Task requirements: All entries that follow are to be printed exactly as written.

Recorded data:
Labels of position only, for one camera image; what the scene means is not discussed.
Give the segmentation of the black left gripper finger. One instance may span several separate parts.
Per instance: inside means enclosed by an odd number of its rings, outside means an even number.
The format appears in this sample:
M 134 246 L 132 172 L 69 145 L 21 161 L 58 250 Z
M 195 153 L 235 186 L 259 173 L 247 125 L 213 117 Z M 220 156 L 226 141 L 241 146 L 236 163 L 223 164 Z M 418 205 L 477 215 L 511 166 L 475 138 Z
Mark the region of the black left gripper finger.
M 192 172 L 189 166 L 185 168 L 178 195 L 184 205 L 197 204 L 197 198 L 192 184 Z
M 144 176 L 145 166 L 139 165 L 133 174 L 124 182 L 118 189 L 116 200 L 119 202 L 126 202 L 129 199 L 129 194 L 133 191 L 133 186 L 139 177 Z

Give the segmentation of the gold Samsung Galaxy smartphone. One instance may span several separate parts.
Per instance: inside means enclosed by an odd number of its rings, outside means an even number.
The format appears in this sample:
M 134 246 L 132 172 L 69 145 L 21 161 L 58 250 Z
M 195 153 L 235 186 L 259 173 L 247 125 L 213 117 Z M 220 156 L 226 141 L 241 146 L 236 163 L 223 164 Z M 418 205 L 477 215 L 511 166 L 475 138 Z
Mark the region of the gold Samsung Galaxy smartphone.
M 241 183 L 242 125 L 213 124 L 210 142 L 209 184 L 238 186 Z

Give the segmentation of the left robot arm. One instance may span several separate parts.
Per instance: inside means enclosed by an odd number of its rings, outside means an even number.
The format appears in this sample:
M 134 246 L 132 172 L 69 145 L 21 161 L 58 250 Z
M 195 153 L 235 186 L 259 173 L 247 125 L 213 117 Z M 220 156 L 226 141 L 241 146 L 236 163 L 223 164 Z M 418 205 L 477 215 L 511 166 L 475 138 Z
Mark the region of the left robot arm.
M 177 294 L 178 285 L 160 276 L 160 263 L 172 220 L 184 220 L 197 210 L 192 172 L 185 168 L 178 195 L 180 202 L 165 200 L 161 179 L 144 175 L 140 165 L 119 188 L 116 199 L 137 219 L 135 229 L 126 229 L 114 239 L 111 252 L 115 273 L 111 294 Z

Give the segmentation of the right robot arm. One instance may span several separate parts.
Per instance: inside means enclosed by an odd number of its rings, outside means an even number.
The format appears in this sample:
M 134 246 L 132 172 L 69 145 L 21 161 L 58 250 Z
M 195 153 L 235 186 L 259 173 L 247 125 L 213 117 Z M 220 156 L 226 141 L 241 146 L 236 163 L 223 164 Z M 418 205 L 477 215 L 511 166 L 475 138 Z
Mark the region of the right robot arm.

Completed task:
Labels of position only, for one camera image; what the scene means is not discussed.
Give the segmentation of the black left gripper finger. One instance may span several separate parts.
Per instance: inside means enclosed by an odd number of its rings, outside means an even number.
The format appears in this sample:
M 134 246 L 132 172 L 69 145 L 21 161 L 58 250 Z
M 195 153 L 235 186 L 259 173 L 247 125 L 213 117 Z M 220 156 L 226 141 L 241 146 L 236 163 L 223 164 Z M 418 205 L 477 215 L 511 166 L 475 138 Z
Mark the region of the black left gripper finger.
M 192 172 L 189 166 L 185 168 L 178 195 L 184 205 L 197 204 L 197 198 L 192 184 Z
M 144 176 L 145 166 L 139 165 L 133 174 L 124 182 L 118 189 L 116 200 L 119 202 L 126 202 L 129 199 L 129 194 L 133 191 L 133 186 L 139 177 Z

Give the segmentation of the gold Samsung Galaxy smartphone. One instance may span several separate parts.
Per instance: inside means enclosed by an odd number of its rings, outside means an even number.
The format appears in this sample:
M 134 246 L 132 172 L 69 145 L 21 161 L 58 250 Z
M 195 153 L 235 186 L 259 173 L 247 125 L 213 117 Z M 220 156 L 226 141 L 241 146 L 236 163 L 223 164 Z M 418 205 L 477 215 L 511 166 L 475 138 Z
Mark the region of the gold Samsung Galaxy smartphone.
M 241 183 L 242 125 L 213 124 L 210 142 L 209 184 L 238 186 Z

Give the segmentation of the left robot arm. One instance may span several separate parts.
Per instance: inside means enclosed by an odd number of its rings, outside means an even number.
The format appears in this sample:
M 134 246 L 132 172 L 69 145 L 21 161 L 58 250 Z
M 195 153 L 235 186 L 259 173 L 247 125 L 213 117 Z M 220 156 L 226 141 L 241 146 L 236 163 L 223 164 Z M 418 205 L 477 215 L 511 166 L 475 138 Z
Mark the region of the left robot arm.
M 177 294 L 178 285 L 160 276 L 160 263 L 172 220 L 184 220 L 197 210 L 192 172 L 185 168 L 178 195 L 180 202 L 165 200 L 161 179 L 144 175 L 140 165 L 119 188 L 116 199 L 137 219 L 135 229 L 126 229 L 114 239 L 111 252 L 115 273 L 111 294 Z

Give the segmentation of the right robot arm. One instance may span several separate parts.
Per instance: inside means enclosed by an odd number of its rings, outside means an even number.
The format appears in this sample:
M 134 246 L 132 172 L 69 145 L 21 161 L 58 250 Z
M 195 153 L 235 186 L 259 173 L 247 125 L 213 117 Z M 220 156 L 226 141 L 241 146 L 236 163 L 223 164 Z M 418 205 L 477 215 L 511 166 L 475 138 Z
Mark the region of the right robot arm.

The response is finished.